Jr. AI Scientist
Autonomous AI scientist that mimics a novice student’s workflow — analyzing a baseline paper’s limitations, formulating improvement hypotheses, iterating experiments via modern coding agents, and writing the resulting paper.
| Affiliation | The University of Tokyo (Aizawa lab) and Tokyo University of Science (Miyai, Toyooka, Otonari, Zhao, Aizawa) |
| First introduced | 2026-02 (published in TMLR; arXiv:2511.04583) |
| Lifecycle stages | Multi-stage (limitation analysis → idea generation → multi-stage experimentation → manuscript creation), plus Writing |
| Autonomy level | Fully autonomous within a baseline-paper-anchored workflow (human mentor supplies the baseline paper) |
| Domain focus | Machine learning research, evaluated on NeurIPS, IJCV, and ICLR baseline papers |
| Availability | Open source (github.com/Agent4Science-UTokyo/Jr.AI-Scientist) |
Approach
The system takes a baseline paper (PDF + LaTeX source + codebase) from a human mentor and executes a four-phase workflow: Baseline Resources ingestion and limitation analysis; Idea Generation with novelty checks; three-stage Experimentation (implement the proposed method, improve it, then run ablation studies with LLM Review and feedback reflection); and Paper Write-Up (manuscript creation, review reflection, page adjustment). The architecture leans on modern coding agents to handle complex, multi-file implementations — explicitly addressing the prior limitation of AI-scientist systems being restricted to small-scale code experiments.
Validation
Evaluated on three real baseline papers — a NeurIPS 2023 paper, an IJCV 2025 paper, and an ICLR 2025 paper — under three regimes: (1) automated DeepReviewer assessment comparing Jr.
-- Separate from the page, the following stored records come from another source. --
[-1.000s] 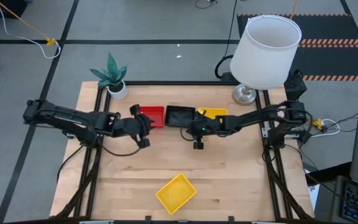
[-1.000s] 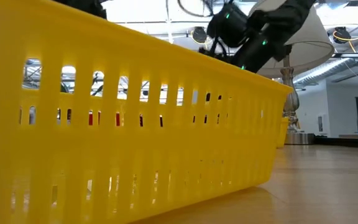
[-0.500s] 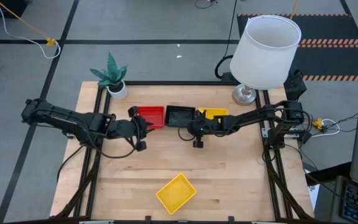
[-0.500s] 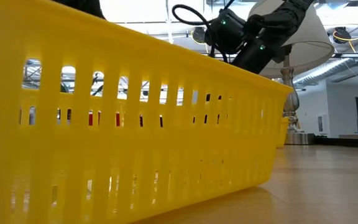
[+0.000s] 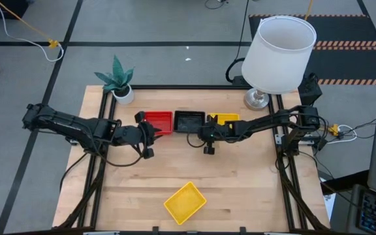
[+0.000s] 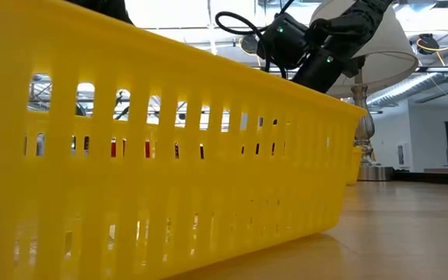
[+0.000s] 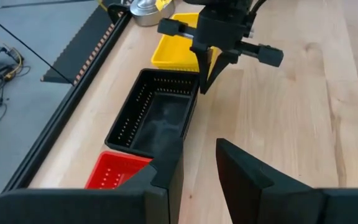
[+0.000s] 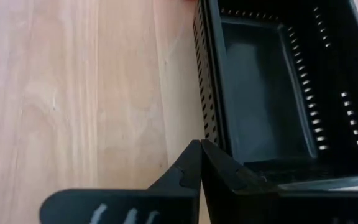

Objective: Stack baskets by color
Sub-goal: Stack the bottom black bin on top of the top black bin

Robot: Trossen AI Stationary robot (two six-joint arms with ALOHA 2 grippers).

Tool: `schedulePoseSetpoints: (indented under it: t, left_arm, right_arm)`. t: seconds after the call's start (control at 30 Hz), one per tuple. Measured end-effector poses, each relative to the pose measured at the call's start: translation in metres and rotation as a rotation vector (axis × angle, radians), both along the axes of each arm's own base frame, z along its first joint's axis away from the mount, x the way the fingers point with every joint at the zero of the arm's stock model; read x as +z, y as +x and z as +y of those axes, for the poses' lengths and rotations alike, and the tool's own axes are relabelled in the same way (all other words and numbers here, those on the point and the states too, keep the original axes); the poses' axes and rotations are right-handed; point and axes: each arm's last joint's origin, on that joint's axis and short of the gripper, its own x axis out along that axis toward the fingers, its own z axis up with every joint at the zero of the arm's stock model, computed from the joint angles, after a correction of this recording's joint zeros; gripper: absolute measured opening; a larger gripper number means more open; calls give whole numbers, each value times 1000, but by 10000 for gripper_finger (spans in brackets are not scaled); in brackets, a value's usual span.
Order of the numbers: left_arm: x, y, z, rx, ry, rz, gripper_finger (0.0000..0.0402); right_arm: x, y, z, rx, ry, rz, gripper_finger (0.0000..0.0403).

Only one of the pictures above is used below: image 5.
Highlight yellow extension cable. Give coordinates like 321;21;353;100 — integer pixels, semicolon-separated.
0;0;60;50
304;0;315;21

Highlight thick black cable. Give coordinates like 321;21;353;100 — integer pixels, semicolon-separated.
224;0;251;84

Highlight white cable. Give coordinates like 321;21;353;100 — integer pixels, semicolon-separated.
0;0;65;63
325;123;358;144

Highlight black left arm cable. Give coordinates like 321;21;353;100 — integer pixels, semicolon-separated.
98;119;145;168

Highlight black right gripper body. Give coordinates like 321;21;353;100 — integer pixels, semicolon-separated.
203;114;237;155

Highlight black box device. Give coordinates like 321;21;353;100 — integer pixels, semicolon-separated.
298;72;323;107

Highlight black power strip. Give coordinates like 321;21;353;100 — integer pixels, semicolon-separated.
232;75;251;87

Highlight black mat orange hazard stripes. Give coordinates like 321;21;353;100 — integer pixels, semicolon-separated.
248;13;376;86

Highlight potted snake plant white pot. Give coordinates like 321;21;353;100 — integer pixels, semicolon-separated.
93;54;135;106

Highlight red slotted plastic basket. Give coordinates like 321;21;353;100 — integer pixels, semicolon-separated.
143;110;174;136

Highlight table lamp white shade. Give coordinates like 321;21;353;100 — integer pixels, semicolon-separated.
241;15;317;111

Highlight black slotted plastic basket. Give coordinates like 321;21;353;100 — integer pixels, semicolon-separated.
173;110;206;134

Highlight yellow slotted plastic basket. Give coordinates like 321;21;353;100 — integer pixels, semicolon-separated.
163;181;208;226
207;112;240;130

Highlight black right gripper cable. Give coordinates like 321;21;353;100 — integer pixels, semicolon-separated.
186;132;205;148

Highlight black aluminium table frame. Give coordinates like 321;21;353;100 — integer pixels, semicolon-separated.
52;84;331;235

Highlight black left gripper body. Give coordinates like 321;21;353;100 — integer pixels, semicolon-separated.
119;111;155;160

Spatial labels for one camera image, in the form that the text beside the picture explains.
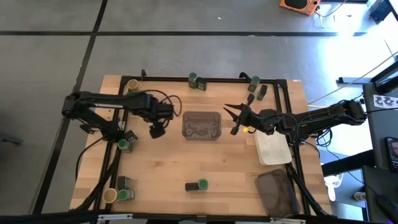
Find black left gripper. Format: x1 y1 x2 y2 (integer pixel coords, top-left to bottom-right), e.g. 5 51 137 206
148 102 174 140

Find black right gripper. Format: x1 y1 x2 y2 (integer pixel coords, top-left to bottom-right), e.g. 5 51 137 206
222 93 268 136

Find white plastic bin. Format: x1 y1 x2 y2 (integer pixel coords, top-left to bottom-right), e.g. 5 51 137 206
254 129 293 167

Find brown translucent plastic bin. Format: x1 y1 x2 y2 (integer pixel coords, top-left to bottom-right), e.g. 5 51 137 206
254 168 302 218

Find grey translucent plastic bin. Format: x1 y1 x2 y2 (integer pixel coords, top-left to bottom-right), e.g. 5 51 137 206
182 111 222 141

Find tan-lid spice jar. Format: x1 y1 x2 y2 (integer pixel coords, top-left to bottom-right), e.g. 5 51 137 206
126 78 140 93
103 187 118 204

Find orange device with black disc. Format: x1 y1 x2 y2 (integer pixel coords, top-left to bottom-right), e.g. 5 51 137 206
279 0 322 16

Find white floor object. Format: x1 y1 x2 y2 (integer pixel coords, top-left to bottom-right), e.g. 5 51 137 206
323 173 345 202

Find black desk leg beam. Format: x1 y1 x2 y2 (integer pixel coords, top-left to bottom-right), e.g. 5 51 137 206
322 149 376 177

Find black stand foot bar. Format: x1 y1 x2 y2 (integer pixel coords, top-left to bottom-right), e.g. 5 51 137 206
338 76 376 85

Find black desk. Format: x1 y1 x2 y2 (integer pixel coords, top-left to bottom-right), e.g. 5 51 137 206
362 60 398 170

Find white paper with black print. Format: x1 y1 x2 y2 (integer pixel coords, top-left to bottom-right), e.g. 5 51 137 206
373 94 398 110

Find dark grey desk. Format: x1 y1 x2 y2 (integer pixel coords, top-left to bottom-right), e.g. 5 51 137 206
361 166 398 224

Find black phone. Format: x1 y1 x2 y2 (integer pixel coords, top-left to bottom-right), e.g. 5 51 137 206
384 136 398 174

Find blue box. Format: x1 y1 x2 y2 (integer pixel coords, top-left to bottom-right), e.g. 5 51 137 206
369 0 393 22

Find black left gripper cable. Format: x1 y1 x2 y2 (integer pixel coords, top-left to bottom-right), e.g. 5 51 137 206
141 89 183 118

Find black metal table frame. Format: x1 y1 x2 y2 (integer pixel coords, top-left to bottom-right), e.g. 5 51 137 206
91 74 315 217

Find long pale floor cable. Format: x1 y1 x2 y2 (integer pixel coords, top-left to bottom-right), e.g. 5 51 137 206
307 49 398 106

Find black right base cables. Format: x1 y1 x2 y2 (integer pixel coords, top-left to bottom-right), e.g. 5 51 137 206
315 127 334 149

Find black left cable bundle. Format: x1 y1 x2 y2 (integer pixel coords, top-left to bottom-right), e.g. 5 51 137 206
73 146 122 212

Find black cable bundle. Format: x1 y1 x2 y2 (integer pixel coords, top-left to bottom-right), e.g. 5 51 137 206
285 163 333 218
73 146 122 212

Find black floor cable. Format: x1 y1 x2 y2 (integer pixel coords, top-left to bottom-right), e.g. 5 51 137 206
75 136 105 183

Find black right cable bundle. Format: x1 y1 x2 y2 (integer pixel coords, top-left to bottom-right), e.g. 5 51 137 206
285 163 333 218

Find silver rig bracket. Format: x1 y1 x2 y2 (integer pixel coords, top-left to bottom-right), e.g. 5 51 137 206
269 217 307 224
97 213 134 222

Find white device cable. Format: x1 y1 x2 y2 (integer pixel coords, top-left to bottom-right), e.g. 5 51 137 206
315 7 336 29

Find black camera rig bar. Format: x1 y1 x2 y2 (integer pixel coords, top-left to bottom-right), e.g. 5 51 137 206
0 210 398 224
AI Scientist’s outputs to other AI-generated papers; (2) author-led evaluation of papers built on the authors’ own prior work; and (3) submission to the Agents4Science conference, a venue dedicated to AI-driven scientific contributions. The companion risk report comprehensively catalogues failure modes encountered during development.
Notable results
- Generated papers receive higher DeepReviewer scores than existing fully automated AI-scientist systems.
- Successfully built on real NeurIPS / IJCV / ICLR papers by proposing and implementing novel methods (rather than only running small-scale toy experiments).
- The published risk inventory documents concrete failure modes — useful prior art for any group deploying autoresearch systems.
Primary paper
Miyai, Toyooka, Otonari, Zhao, Aizawa, “Jr. AI Scientist and Its Risk Report: Autonomous Scientific Exploration from a Baseline Paper,” TMLR (2026) (arXiv:2511.04583).
Other references
None yet.